Traditional Approximate Pattern Matching (e.g. Hamming Distance errors, edit distance errors) assumes that various types of errors may occur in the data, but an implicit assumption is that the order of the data remains unchanged. Over the years some applications identified types of “errors” where the data remains correct but its order is compromised. The earliest example is the “swap” error motivated by a common typing error. Other widely known examples such as transpositions, reversals, and interchanges, are motivated by Biology. We propose a model that formally separates the concepts of “errors in the data” and “errors in the address” since they present different algorithmic challenges solved by different techniques. The “error in address” model, which we call asynchronous pattern matching, since the data is not assumed to arrive in a synchronous sequential manner, is rich in problems not addressed hitherto. We will consider some reasonable metrics for asynchronous pattern matching and show some efficient algorithms for these problems.
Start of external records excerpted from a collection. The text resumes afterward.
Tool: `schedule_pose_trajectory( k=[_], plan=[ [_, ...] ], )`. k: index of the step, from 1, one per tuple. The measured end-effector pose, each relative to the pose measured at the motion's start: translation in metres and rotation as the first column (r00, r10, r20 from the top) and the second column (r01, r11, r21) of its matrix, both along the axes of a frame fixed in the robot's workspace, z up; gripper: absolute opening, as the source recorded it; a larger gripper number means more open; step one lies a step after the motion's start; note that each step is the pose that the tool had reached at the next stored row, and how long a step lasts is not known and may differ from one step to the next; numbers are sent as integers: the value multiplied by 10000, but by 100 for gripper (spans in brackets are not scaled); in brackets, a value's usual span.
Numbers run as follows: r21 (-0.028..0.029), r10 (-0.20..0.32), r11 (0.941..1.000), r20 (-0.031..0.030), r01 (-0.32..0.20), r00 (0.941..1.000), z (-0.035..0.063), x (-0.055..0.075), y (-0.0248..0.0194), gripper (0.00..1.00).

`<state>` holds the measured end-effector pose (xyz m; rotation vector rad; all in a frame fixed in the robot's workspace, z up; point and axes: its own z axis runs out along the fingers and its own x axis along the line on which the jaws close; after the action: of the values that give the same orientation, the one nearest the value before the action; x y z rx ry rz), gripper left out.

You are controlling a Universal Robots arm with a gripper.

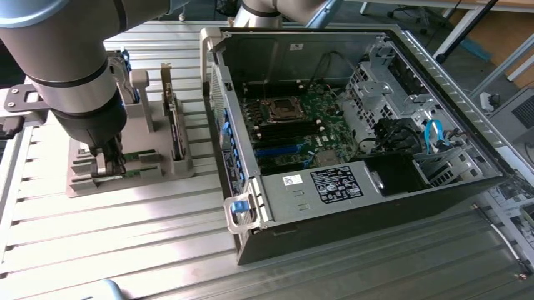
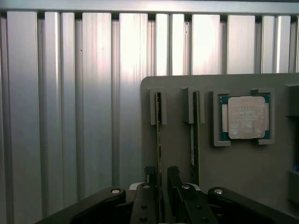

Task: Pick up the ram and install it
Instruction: 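Pick up the ram and move it above insertion slot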

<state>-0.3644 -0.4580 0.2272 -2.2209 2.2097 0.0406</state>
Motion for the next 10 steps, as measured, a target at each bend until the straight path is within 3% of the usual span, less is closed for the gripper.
schedule_pose_trajectory(
  k=[10],
  plan=[
    [0,-1,10000,0,1,10000,0,67,0,24]
  ],
)
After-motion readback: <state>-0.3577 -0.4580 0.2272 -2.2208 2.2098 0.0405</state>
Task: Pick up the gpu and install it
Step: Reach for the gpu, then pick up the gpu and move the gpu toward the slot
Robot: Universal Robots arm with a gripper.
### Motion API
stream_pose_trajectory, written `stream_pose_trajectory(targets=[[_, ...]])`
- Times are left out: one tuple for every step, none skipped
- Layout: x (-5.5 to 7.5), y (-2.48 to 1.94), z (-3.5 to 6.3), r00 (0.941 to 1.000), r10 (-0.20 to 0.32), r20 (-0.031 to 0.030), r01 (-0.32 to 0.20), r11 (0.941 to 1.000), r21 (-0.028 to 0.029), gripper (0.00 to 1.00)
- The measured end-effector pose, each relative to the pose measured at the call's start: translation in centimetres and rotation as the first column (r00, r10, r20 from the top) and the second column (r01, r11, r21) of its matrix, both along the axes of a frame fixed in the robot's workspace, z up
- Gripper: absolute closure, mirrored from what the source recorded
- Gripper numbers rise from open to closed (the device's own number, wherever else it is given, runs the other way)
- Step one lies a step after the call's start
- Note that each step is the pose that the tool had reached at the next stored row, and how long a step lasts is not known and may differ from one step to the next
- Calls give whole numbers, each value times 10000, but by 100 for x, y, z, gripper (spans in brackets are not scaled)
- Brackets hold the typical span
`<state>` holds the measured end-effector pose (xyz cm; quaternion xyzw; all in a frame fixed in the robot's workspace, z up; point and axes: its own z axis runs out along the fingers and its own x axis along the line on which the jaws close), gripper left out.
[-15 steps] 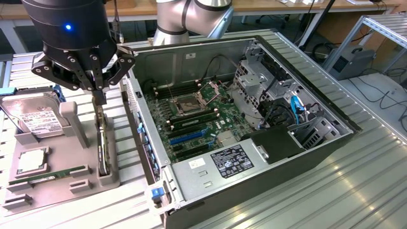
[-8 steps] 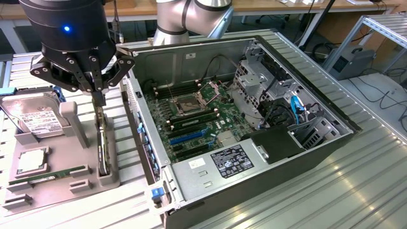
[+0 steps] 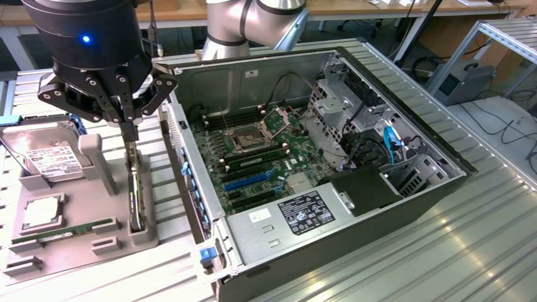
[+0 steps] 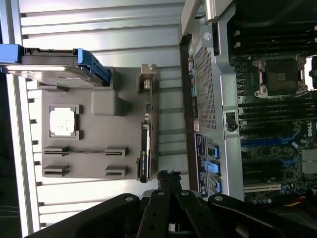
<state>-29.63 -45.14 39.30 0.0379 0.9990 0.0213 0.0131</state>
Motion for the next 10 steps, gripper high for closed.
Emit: stream_pose_trajectory(targets=[[0,0,0,10000,0,1,0,10000,0,89],[-1,0,0,10000,0,0,0,10000,0,89],[-1,0,0,10000,0,0,0,10000,0,89],[-1,0,0,10000,0,0,0,10000,0,89],[-1,0,0,10000,0,0,0,10000,-1,89],[-1,0,0,10000,0,0,0,10000,0,89],[-1,0,0,10000,0,0,0,10000,0,89],[-1,0,0,10000,0,0,0,10000,0,89],[-1,0,0,10000,0,0,0,10000,0,89],[-1,0,0,10000,0,0,0,10000,-1,89]])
As expected, the techniques needed to solve these problems are not taken from the standard pattern matching “toolkit”.
Speaker Biography
Amihood Amir received his Ph.D. in 1983 at Bar-Ilan University. He did his post-doc at MIT, and was on the faculty at Tufts, University of Maryland at College Park, and Georgia Tech, before joining Bar-Ilan University in 1994. Today he is a professor of Computer Science at Bar-Ilan University and a Research Professor at Johns Hopkins University. Amir had been head of the Bar-Ilan Responsa Project, and Chairman of the Department of Computer Science. Today he is dean of the College of Exact Sciences at Bar-Ilan University. Amihood Amir’s Ph.D. thesis was in logic of programs, particularly temporal logics. He later did some work in Complexity theory -sub-recursive classes of functions and the concept of “cheatability” in hard sets. Since the late 1980’s Amir’s research has been in Algorithms design and analysis, in particular Pattern Matching Algorithms. In the later area he has been instrumental in developing the multidimensional pattern matching area, compressed matching, and, recently, asynchronous matching. In this context he has also done work in algorithms for Computational Biology. Amir has also worked in the past in Scheduling algorithms, VLSI algorithms, and Data Mining algorithms.